Dia da consciência de cada um de nós


Como comemoração de um fato, cada efeméride é uma oportunidade para lembrarmos acontecimentos e pautas importantes para nos reconhecermos e nos aperfeiçoarmos como sociedade. Não raro, são fatos que nos convocam a tomar posição, individual e coletivamente. 

É por isso que o Observatório de Direitos Humanos tem cuidado de lembrar, uma a uma, cada efeméride expressiva de nossa extensa e diversa pauta em favor dos direitos humanos. Nosso calendário de efemérides está sempre disponível, mas, sobretudo, está sempre aberto a acolher pautas novas ou por nós relegadas, comprometidas com a dignidade da vida, em todas as suas formas.
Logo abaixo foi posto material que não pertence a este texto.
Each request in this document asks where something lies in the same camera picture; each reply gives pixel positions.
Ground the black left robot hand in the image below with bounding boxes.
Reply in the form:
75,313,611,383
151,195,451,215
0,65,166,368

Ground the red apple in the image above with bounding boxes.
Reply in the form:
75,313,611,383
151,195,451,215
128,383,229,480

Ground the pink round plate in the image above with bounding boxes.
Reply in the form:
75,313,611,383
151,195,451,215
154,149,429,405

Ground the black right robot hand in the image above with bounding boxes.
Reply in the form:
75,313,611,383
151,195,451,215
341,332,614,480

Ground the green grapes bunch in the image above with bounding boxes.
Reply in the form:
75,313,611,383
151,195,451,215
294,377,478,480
São numerosas as efemérides em favor da vida, mas talvez poucas sejam hoje tão urgentes quanto esta que nos chama, individual e coletivamente, à consciência sobre a persistente injustiça originária da discriminação étnico-racial, e desdobrada em tantas dimensões da vida. Essa injustiça tem bases históricas, alimentada por teorias e práticas discriminatórias que justificaram por séculos a insustentável exploração de seres humanos, e continua a desafiar a construção da vida digna, desdobrada em injustiça social, econômica, educacional, cultural, ambiental etc. 

O preconceito, a discriminação, a naturalização dessa injustiça nos fragiliza como sociedade, como humanidade, como democracia, e escancara a fragilidade do princípio da igualdade, declarado de modo inequívoco em tantos documentos fundadores, como em nossa Constituição: “Todos são iguais perante a lei, sem distinção de qualquer natureza…” 
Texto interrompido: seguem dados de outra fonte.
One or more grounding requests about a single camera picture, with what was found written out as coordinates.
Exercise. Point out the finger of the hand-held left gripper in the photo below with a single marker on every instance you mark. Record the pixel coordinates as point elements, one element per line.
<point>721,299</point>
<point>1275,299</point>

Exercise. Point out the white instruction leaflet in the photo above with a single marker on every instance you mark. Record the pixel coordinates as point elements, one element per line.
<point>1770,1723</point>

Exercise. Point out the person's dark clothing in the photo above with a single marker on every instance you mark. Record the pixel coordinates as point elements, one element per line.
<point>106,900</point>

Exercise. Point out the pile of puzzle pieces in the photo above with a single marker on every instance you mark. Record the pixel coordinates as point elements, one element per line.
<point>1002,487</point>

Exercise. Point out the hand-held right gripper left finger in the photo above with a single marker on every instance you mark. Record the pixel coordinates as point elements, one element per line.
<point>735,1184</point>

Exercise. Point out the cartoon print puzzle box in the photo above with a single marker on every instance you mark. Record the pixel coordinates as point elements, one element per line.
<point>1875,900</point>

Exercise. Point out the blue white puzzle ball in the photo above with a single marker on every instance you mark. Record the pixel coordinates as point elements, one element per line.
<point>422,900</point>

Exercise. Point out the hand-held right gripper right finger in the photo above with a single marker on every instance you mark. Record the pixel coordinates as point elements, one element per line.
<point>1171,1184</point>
Mas também nos empobrece, na medida em que não permitimos como sociedade que parcela significativa da população expresse toda sua potencialidade, intelectual, criativa, cultural, bem como suas sensibilidades que podem ser a riqueza compartilhada. A permanente negação da presença multidimensional de outros povos de diferentes matizes, especialmente do povo negro, faz de nós uma sociedade sem cor e sem vida, nos faz menores. 

Pior quando essa negação se transforma em violência e a política de morte e da eliminação prevalece na forma de uma necropolítica. Precisamos ser todas e todos corajosos, negros, brancos, indígenas e todos os povos no enfrentamento do racismo. A luta pela igualdade, contra o racismo e pela liberdade não tem trégua. Mas, que seja uma luta de união, comunitária e de paz, empoderada pelo convívio e presença do outro na multiculturalidade. Não devemos nos esquecer que lutar pela multiculturalidade é lutar pela terra, pelo ambiente, pela natureza e pela vida. Uma luta que nos une.
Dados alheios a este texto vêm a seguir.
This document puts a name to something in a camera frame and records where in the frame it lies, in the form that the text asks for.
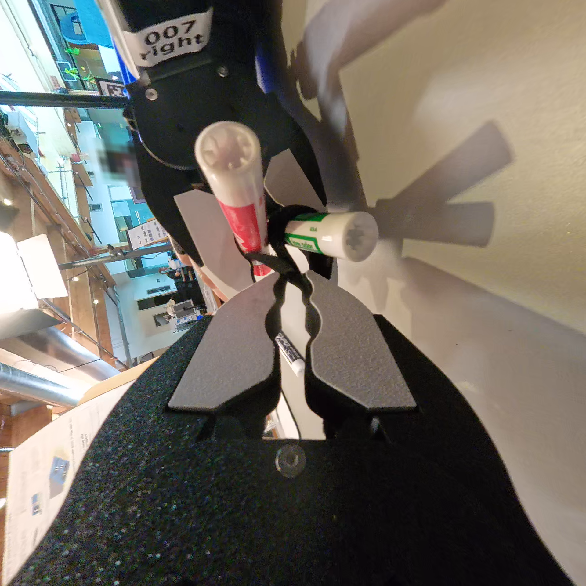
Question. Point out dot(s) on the red marker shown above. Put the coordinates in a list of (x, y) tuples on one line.
[(236, 183)]

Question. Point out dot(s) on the black marker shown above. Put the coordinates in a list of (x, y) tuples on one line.
[(291, 352)]

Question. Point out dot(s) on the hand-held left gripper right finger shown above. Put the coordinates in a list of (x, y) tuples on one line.
[(362, 362)]

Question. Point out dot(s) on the silver air duct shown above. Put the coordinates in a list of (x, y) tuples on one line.
[(46, 366)]

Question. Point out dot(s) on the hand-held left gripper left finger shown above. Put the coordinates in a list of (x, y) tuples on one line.
[(224, 362)]

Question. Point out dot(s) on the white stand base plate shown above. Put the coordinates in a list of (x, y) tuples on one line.
[(55, 458)]

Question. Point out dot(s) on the green marker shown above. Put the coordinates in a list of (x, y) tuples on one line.
[(339, 233)]

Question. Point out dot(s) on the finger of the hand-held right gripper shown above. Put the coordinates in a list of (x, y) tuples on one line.
[(293, 179), (211, 238)]
A efeméride que nos convoca hoje é o Dia Nacional de Zumbi e da Consciência Negra, comemorado, anualmente, no dia 20 de novembro, data da morte em combate do líder negro Zumbi dos Palmares, em 1695. Como lei federal, a data a ser lembrada por todos nós tem exatos 10 anos. Mas a história que nos coloca diante desse dia de consciência é muito mais ampla, e isso sem considerar a luta por dignidade em quilombos e outras estratégias de resistência e construção de liberdade.

Manifestações de desagravo ao racismo e reivindicações em favor da igualdade e da superação das injustiças são diversas e numerosas. Mas tomam forma como um programa de ação capaz de mobilizar ao mesmo tempo a luta antirracista e uma simbologia do despertar crítico a partir da década de 1970 no Brasil. A celebração do primeiro dia da Consciência Negra no Clube Náutico Marcílio Dias, em Porto Alegre, no Rio Grande do Sul, tem sido reconhecida como um referencial na construção do protagonismo negro nessa luta. 

Em 1978, o ato do Movimento Unificado Contra a Discriminação Racial (MUCDR), nas escadarias do Teatro Municipal de São Paulo, também foi fundamental na construção dessa luta e de sua visibilidade, assim como as marchas do Centenário da Abolição, dez anos depois  (1988),  e a  Marcha  do  Tricentenário  da morte de  Zumbi  (1995), entre outras. Do desagravo diante do racismo à luta antirracista, cada vez mais a necessidade de respeitar a diversidade étnico-racial e de promover espaços plurais exige, de cada um de nós, o compromisso em fortalecer cotidianamente oportunidades para eliminar toda forma de racismo, de discriminação.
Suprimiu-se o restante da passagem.